Friday, May 29, 2009

INTERVIEWING LAUREN LIPTON


AN INTERVIEW WITH

LAUREN LIPTON
AUTHOR OF THE MATING RITUALS
OF THE NORTH AMERICAN WASP


Welcome to BOOKIN’ WITH BINGO Lauren Lipton. Thank you for doing this interview while I have THE MATING RITUALS OF THE NORTH AMERICAN WASP on Tour. Maybe your publicist can tell us just who is Lauren Lipton?

Lauren Lipton is the author of two novels, It’s About Your Husband and Mating Rituals of the North American WASP. She is also a freelance journalist who specializes in lifestyle, fashion, business and trend stories.

Her work has appeared in the New York Times, the Wall Street Journal, In Style Weddings, Martha Stewart Weddings, Forbes Woman and many other publications, and on National Public Radio’s All Things Considered. She began her career at the Los Angeles Times.

She lives in New York City and in Litchfield County, Conn., where Mating Rituals of the North American WASP is set.

Her website is: www.laurenlipton.com

OK. Now, Lauren, what is the next or current book you are working on?

I am working on a novel of manners that’s more literary and ambitious than my first two. I don’t want to give too much away, but it’s based on a classic American novel. My version is set in New York during the new Gilded Age—the decade between 1996 and 2006, before the economic collapse.

What have you just finished reading?

My first two novels are romantic comedies, but when reading for pleasure, I crave darkness and intensity. I’m in the middle of The Last Life by Claire Messud, about a French-American teenager in Algeria whose life goes to pieces after her grandfather shoots at one of her friends. On deck is American Pastoral by Philip Roth, because my dad just finished it and recommended it. The most memorable novel I’ve read in the past six months is The Plague by Albert Camus—definitely not a beach read.

What books would you say have made the biggest impression on you, especially starting out?

The list begins with every great children’s book set in Manhattan, including A Cricket in Times Square, Freaky Friday and From the Mixed-up Files of Mrs. Basil E. Frankweiler. They made this misplaced Southern California girl believe New York City was the most enchanted place in the world, the place where everything happens, which I still believe is true. They also taught me the elements of good storytelling, because I read them over and over, and analyzed them.

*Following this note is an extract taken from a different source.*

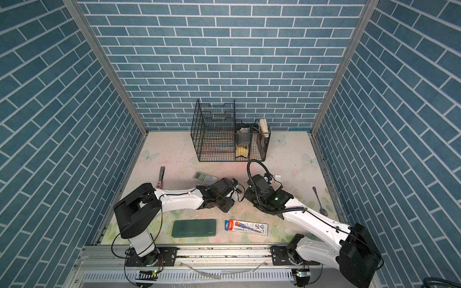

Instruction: Unload the batteries from the remote control

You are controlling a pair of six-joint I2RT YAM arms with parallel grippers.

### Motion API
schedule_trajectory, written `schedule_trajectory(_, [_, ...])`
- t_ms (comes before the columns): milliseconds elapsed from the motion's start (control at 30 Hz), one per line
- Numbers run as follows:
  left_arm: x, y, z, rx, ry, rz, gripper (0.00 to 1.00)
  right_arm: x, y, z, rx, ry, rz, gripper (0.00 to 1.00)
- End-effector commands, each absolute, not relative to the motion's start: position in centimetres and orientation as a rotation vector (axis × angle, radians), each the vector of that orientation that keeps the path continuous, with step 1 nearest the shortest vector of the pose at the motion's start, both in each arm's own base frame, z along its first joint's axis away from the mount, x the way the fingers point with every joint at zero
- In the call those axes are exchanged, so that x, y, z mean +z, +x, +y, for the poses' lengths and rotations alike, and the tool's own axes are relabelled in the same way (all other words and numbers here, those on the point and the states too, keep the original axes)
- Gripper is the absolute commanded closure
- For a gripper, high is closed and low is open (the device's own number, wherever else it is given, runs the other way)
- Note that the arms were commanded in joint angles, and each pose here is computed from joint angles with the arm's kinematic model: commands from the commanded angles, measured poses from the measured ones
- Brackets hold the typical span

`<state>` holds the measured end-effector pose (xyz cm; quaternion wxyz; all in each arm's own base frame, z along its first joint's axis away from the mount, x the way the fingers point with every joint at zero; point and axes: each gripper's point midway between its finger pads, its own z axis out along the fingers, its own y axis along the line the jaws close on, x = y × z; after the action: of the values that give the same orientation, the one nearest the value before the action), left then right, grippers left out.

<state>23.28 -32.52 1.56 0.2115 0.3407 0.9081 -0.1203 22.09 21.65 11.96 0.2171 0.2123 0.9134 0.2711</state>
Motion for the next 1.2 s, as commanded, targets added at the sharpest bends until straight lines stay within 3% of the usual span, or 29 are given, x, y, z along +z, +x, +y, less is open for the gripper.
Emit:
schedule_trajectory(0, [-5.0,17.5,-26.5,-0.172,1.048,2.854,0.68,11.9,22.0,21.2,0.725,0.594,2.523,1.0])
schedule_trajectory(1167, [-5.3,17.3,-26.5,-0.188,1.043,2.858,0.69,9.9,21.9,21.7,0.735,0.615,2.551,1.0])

The adult books that have most impacted me as a writer are novels-of-manners that combine galloping plots, social satire and memorable characters who do terrible things to each other. I still love stories set in New York City, too. Off the top of my head: The House of Mirth and The Custom of the Country by Edith Wharton, People Like Us and The Two Mrs. Grenvilles by Dominick Dunne, The Bonfire of the Vanities by Tom Wolfe. Joan Didion’s exquisite, unsentimental memoir The Year of Magical Thinking is a masterpiece of emotional and literary restraint. And no one does hilarity and misery better than consummate New York wit Dorothy Parker. The Portable Dorothy Parker, her collected poetry, short stories and literary criticism, is a joy.

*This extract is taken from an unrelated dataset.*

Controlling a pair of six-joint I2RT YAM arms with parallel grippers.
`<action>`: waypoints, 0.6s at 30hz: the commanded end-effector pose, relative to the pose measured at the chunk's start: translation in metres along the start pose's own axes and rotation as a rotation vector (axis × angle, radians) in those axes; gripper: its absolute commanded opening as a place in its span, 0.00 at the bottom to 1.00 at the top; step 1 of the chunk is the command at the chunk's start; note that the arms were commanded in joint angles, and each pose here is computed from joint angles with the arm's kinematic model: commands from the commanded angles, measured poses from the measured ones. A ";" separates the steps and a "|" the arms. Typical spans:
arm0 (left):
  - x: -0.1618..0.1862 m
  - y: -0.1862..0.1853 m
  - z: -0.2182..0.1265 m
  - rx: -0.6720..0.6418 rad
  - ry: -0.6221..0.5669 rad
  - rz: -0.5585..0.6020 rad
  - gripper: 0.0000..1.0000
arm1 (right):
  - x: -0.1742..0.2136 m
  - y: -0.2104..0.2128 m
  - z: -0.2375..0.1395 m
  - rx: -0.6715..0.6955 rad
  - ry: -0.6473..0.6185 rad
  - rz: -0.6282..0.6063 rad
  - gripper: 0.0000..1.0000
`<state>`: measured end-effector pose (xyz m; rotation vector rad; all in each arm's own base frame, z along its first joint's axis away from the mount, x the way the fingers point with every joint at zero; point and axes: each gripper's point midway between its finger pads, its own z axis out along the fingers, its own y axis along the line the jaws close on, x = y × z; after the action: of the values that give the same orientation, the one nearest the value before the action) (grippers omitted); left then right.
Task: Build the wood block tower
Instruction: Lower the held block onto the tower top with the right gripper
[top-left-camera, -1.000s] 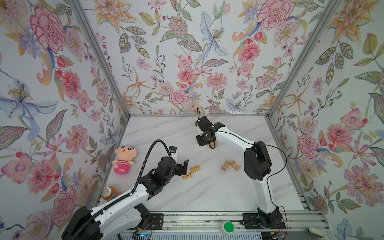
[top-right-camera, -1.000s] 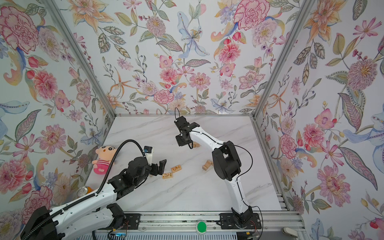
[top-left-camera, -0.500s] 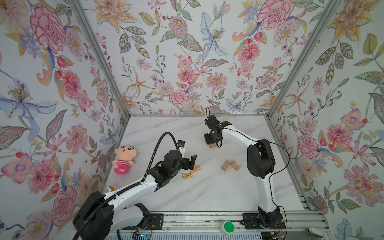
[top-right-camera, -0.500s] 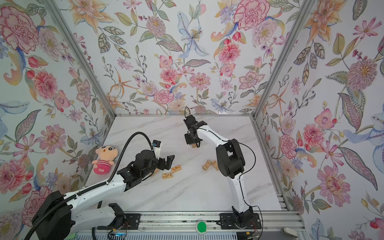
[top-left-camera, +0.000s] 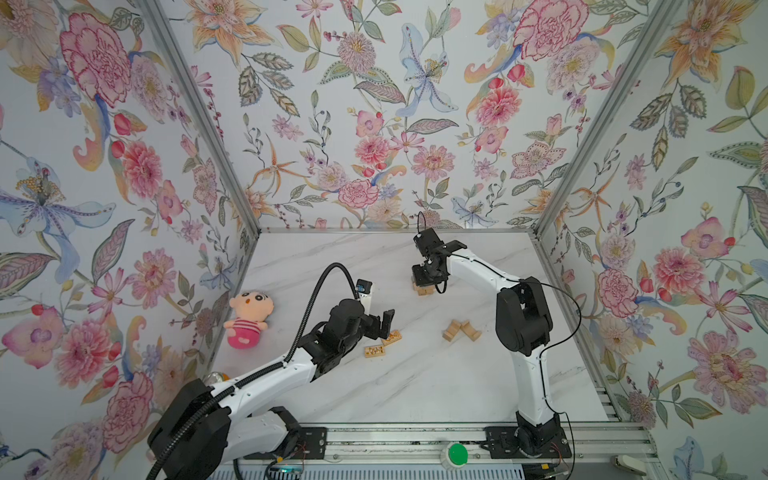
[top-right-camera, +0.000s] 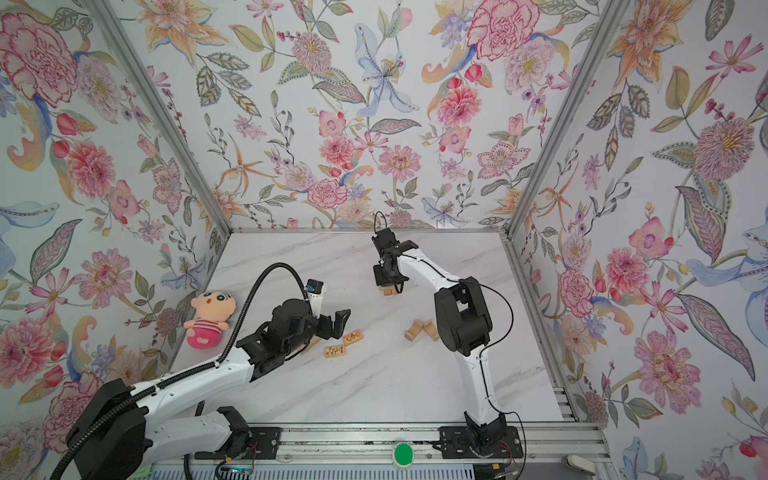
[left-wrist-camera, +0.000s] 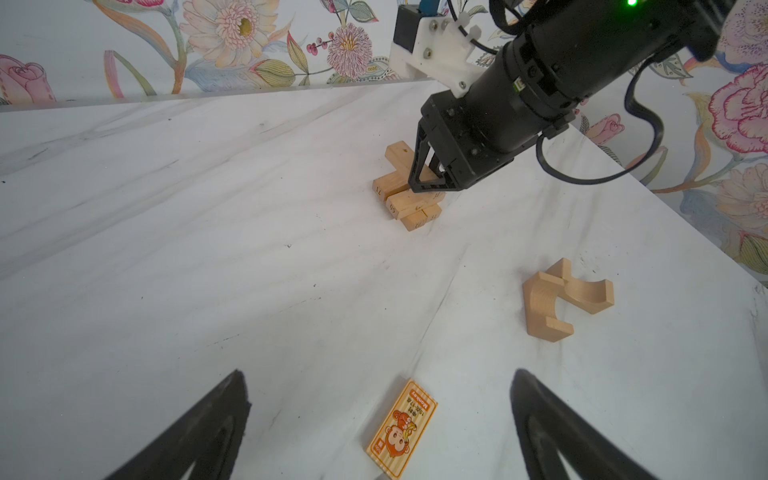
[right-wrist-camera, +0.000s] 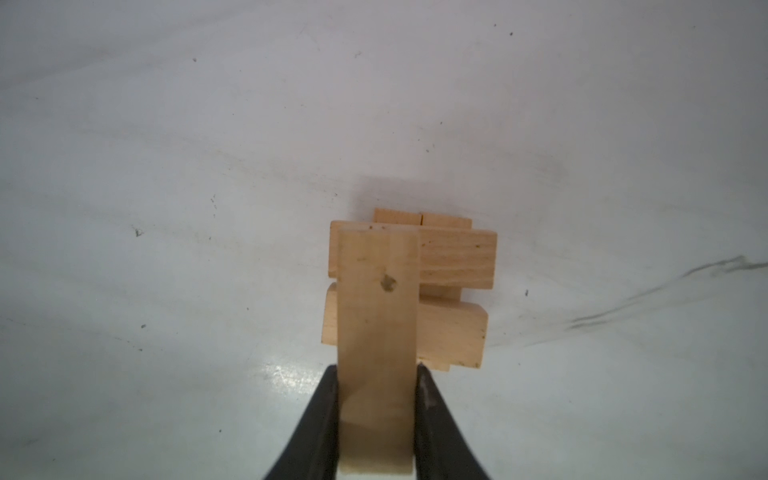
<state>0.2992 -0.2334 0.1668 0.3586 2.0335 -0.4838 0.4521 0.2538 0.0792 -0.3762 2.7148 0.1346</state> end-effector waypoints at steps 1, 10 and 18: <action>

What gets you started on a new book? A character or story idea or….?

So far there’s no pattern. The plot and character came simultaneously for my first book, It’s About Your Husband, about a laid-off woman who decides on a whim to become a private eye, thinking, “How hard could it be?”—and is terrible at it. Mating Rituals of the North American WASP started with the idea: A woman enters into a mismatched marriage of convenience with a quiet, repressed Connecticut preppy. Then I had to figure out what kind of woman would be the least like a quiet, repressed Connecticut preppy: An anxious, talkative city girl, of course.

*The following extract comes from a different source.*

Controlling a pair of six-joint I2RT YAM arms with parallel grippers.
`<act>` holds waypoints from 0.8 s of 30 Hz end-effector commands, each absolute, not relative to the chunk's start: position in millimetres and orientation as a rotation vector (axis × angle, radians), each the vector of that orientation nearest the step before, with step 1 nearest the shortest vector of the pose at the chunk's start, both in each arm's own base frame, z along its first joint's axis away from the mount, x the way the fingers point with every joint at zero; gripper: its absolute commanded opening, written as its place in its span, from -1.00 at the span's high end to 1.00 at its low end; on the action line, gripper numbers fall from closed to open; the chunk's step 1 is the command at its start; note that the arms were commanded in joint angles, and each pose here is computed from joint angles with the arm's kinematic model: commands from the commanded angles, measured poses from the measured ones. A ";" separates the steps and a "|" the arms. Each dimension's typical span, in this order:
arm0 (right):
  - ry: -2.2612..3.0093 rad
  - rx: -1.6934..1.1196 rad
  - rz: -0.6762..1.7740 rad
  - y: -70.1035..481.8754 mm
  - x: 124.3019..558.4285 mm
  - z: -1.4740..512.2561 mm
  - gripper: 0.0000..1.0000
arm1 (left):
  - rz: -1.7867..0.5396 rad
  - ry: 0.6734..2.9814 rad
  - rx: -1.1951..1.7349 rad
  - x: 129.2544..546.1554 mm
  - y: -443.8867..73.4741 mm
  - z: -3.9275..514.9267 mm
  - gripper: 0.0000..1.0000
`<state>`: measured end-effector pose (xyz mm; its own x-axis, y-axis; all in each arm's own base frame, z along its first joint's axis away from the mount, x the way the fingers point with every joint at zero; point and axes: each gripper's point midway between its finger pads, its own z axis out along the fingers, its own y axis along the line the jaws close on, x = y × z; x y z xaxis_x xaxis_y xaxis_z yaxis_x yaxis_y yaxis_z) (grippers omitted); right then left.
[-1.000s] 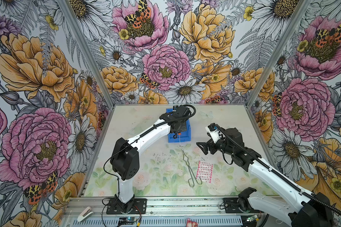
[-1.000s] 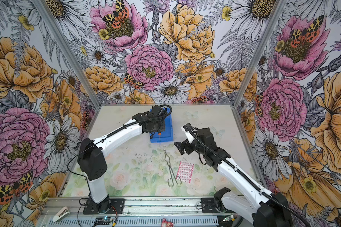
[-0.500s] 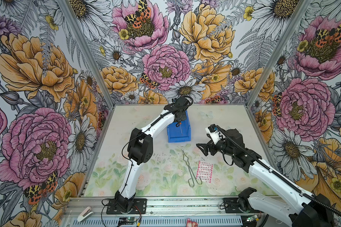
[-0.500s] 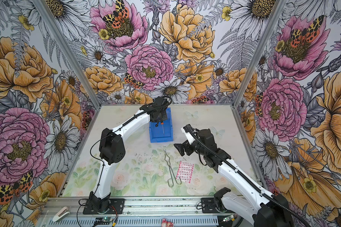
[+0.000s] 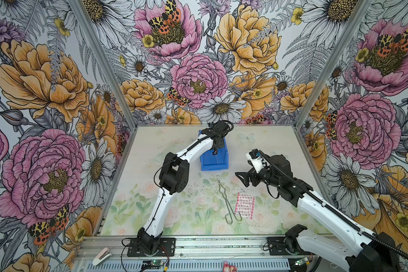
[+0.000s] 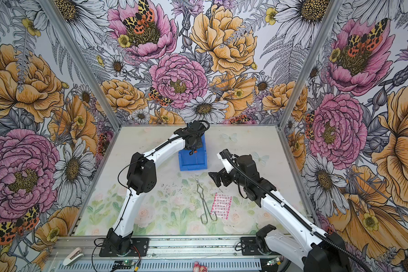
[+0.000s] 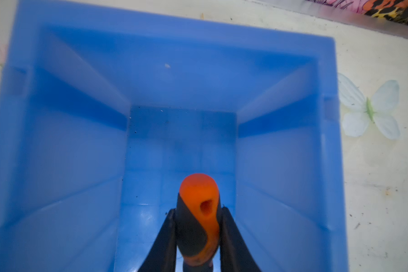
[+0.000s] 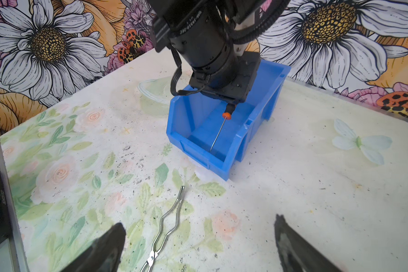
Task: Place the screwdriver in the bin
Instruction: 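Lift the screwdriver with the left gripper and carry it over the blue bin, then lower the screwdriver into the bin and open the left gripper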
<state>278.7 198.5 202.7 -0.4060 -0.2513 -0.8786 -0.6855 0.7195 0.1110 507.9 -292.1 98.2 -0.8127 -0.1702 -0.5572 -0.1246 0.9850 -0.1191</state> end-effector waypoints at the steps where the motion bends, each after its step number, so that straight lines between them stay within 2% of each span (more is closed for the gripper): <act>1: 1.963 -0.705 0.553 194.3 283.2 207.0 -0.99 | -0.094 2.495 -0.234 517.0 -291.2 102.9 1.00; 15: 1.952 -0.706 0.549 193.2 281.8 209.4 -0.99 | -0.054 2.563 -0.260 516.7 -287.8 57.3 0.87; 24: 1.922 -0.730 0.551 195.3 281.0 216.7 -0.99 | -0.052 2.566 -0.265 518.0 -289.5 51.3 0.63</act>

What is something about you that you would want people to know about you that we probably don’t know?

I take seriously every reader review on book blogs and sites like Amazon and Goodreads. I appreciate all of them, even the critical ones, because I always learn something that makes my writing better. So, to everyone who has taken the time to write a review, thank you. Truly.

What is your best advice to anyone, including young people, who want to be writers?

Approach writing the way you would any other job. Study it intensely. Get a degree in English or Comparative Literature. If a book really speaks to you, read it twice, three times, ten times, to figure out how the author put it together. After college, enroll in writers’ workshops so you can get feedback on your work. Consider the feedback without being defensive, especially if the same criticisms show up often. Study the publishing business: Sites like PublishersMarketplace and Publishers Weekly will help you learn what kinds of books get sold and who the major players are in the industry.

What is something you would like to share with us about writing?

Never try to write in someone else’s style. A true writer has a unique voice. When you find yours, your writing will feel natural, not forced. Be true to it. It’s who you are.








5 comments:

Anonymous said...

Really good interview! Thanks for posting it!

Valorie said...

Note: Must add The Plague to my reading list.

Jess said...

Great interview -- I am really looking forward to reading this book.

bermudaonion said...

What a great interview. It's nice to know she takes bloggers seriously!

Ladytink_534 said...

I really want to read her book lol. Neat backstory to the book and great writing advice!